Sherlock and tradition

So do you like originals, the traditional, the classics? Does the new and innovative, the different, get you jazzed?

I went to see the The Dark Shadow this weekend. The second of the "new" Sherlock movies. Disclaimer: I suspend my disbelief easily. I had a good time. I enjoyed both these new Sherlock movies. My mother on the other hand hated the first one and no doubt will not be attending the second. She likes Sherlock old school style.

I have watched the old Jeremy Brett Sherlock interpretations, black and white versions from days before I was born, I've watched PBS versions and I've enjoyed myself. This is also true of another old friend, Hercule Poirot from Agatha. I've also read books by these greats of mystery and enjoyed them.

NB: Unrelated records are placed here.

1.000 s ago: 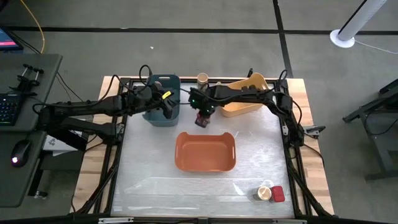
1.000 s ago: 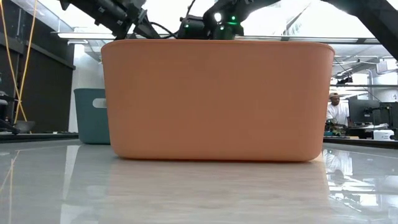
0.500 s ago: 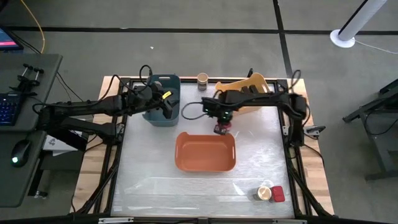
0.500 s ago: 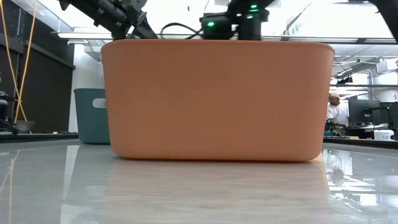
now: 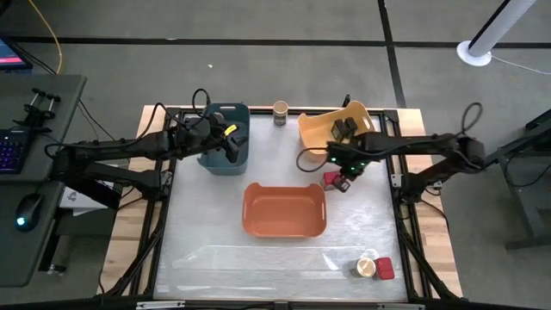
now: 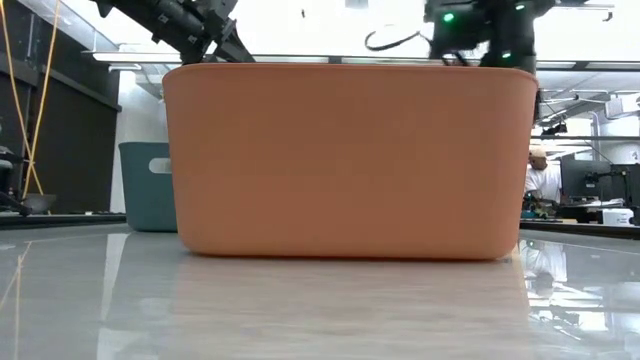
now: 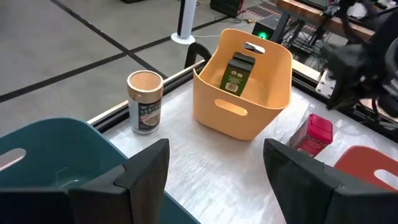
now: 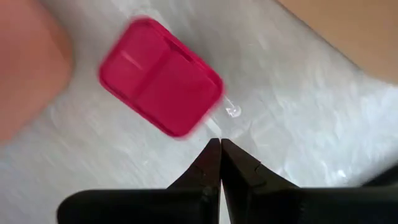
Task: Sort spices by type
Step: Put the top red seasoning can into the orange bin
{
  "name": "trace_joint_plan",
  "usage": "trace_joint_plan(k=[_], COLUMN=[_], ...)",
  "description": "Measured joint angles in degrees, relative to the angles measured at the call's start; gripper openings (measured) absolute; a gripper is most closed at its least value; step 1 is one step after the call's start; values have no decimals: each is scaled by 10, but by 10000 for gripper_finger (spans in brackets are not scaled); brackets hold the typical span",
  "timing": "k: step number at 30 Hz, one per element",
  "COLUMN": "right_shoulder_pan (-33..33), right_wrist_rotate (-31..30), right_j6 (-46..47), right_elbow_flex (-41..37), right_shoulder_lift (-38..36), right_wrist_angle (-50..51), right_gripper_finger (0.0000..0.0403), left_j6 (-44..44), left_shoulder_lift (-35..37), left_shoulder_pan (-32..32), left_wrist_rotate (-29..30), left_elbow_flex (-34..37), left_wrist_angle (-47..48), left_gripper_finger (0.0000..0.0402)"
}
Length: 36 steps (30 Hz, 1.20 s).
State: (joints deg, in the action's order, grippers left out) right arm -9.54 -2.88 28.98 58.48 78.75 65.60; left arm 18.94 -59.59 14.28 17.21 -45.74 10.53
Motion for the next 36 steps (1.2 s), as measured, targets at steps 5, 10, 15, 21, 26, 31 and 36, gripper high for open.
trace_joint_plan(k=[5, 10, 15, 21, 26, 31, 36], right_shoulder_pan=[-2, -2, -2, -2, 6, 18, 17], right_wrist_rotate=[-24, -9, 0, 28, 62, 61, 46], right_j6=[-13, -112, -207, -239, -278, -344, -376], right_elbow_flex=[2, 16, 16, 16, 16, 16, 16], right_shoulder_lift=[-84, -148, -141, -78, -26, 13, 48], right_wrist_angle=[-7, -85, -113, -106, -100, -96, -96], right_gripper_finger=[0, 0, 7, 100, 221, 313, 349], left_j6=[0, 4, 6, 20, 32, 35, 36], left_shoulder_lift=[0, 0, 0, 0, 0, 0, 0], left_shoulder_pan=[0, 0, 0, -1, -1, -1, -1], left_wrist_rotate=[0, 0, 0, -1, -1, -1, -1], left_elbow_flex=[0, 0, 0, 0, 0, 0, 0], left_wrist_angle=[0, -2, -1, -1, 1, 13, 21], left_gripper_finger=[245, 245, 245, 245, 245, 245, 245])
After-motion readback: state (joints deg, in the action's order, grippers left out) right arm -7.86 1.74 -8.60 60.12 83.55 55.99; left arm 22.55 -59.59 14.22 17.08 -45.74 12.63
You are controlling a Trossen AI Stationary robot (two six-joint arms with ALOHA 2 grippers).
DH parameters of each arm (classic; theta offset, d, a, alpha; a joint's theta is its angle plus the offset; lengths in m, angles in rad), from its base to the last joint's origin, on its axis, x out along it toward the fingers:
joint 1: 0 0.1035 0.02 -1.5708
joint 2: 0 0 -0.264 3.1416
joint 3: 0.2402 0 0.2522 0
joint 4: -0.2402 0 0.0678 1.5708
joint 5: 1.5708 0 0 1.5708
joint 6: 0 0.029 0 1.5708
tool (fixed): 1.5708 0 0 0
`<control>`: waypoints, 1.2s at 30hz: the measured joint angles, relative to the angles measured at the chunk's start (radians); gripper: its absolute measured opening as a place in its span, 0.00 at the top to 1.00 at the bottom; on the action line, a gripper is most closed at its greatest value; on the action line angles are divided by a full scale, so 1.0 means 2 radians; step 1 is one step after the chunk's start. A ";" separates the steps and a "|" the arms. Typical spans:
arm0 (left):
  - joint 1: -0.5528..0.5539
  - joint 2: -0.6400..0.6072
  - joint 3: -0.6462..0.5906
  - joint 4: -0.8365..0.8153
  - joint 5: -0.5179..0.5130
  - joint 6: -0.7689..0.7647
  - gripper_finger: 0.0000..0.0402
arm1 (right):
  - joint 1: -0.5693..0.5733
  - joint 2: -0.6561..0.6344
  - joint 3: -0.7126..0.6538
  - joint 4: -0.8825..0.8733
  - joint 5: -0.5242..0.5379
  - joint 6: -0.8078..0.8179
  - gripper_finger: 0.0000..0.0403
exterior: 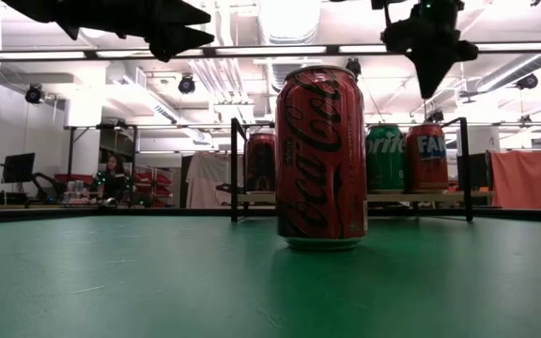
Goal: Place canned beverage on shelf
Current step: Adjust the red soda cans on the shelf
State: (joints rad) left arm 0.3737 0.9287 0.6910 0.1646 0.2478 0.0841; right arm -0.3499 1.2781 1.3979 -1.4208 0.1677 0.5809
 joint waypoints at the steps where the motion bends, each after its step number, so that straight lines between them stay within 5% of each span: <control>1: 0.000 0.000 0.000 0.000 0.000 0.000 0.31 | 0.002 0.000 -0.007 -0.001 0.000 0.001 0.98; 12: 0.000 0.000 0.000 0.014 -0.001 0.000 0.31 | -0.005 0.000 -0.077 0.004 0.033 -0.003 0.98; 36: 0.000 0.000 0.000 0.014 -0.001 -0.009 0.31 | -0.023 0.000 -0.086 0.054 0.091 -0.038 0.98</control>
State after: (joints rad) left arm 0.3737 0.9283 0.6910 0.1936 0.2459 0.0654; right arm -0.3968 1.2789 1.2251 -1.3123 0.3491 0.5041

While I have no doubt the authors, were they alive, would have all kinds of opinions on the interpretations of their characters, I wonder does it always have to be the original to be good? I have a feeling our Sherlockian purist friends out there are not impressed by this modern version of Sherlock. Yet I hear the echo of those original books in him to some extent. To give the producers of the movie credit, there's no way to please everyone, so you just gotta jump in the water. (pun intended if you've seen the film).

It begs two questions. 1. Is only the original legit? and 2. Who says which one is the original?

A similar debate is raging in certain church circles too. Music traditional or new? It seems like the two sides square off quite forcefully on the tradition and new debate whether they are inside the church or out. People have strong opinions.

I have to ask as someone who can take a story for what it is or a song for that matter, can we not have it both ways? Does this make me wishy-washy? I can watch the old versions of Sherlock and enjoy a good story. I can watch the new one and enjoy a good story. For me it's just another version, another interpretation. Maybe it's just taste and these suit mine. Even when my brain says, Hercule is too fat, or Sherlock is too buff, it's the story that keeps me. I like plot.

The debate perhaps boils down to: is it a good story, or a good song or not? Though a certain amount of that is in the eye of the beholder and whether you were able to suspend your sense of doubt and skepticism long enough to watch. Or whether that song said something to you that clicked deep inside.


It renews my sense of wanting to write a good story with good characters and for people to engage with it!


1 comment:

  1. I think this argument shows up any time a movie interprets a book. I did think while I watched both movies that this does not feel like a traditional interpretation of the character. I like it, and perhaps because it brought something new to the character.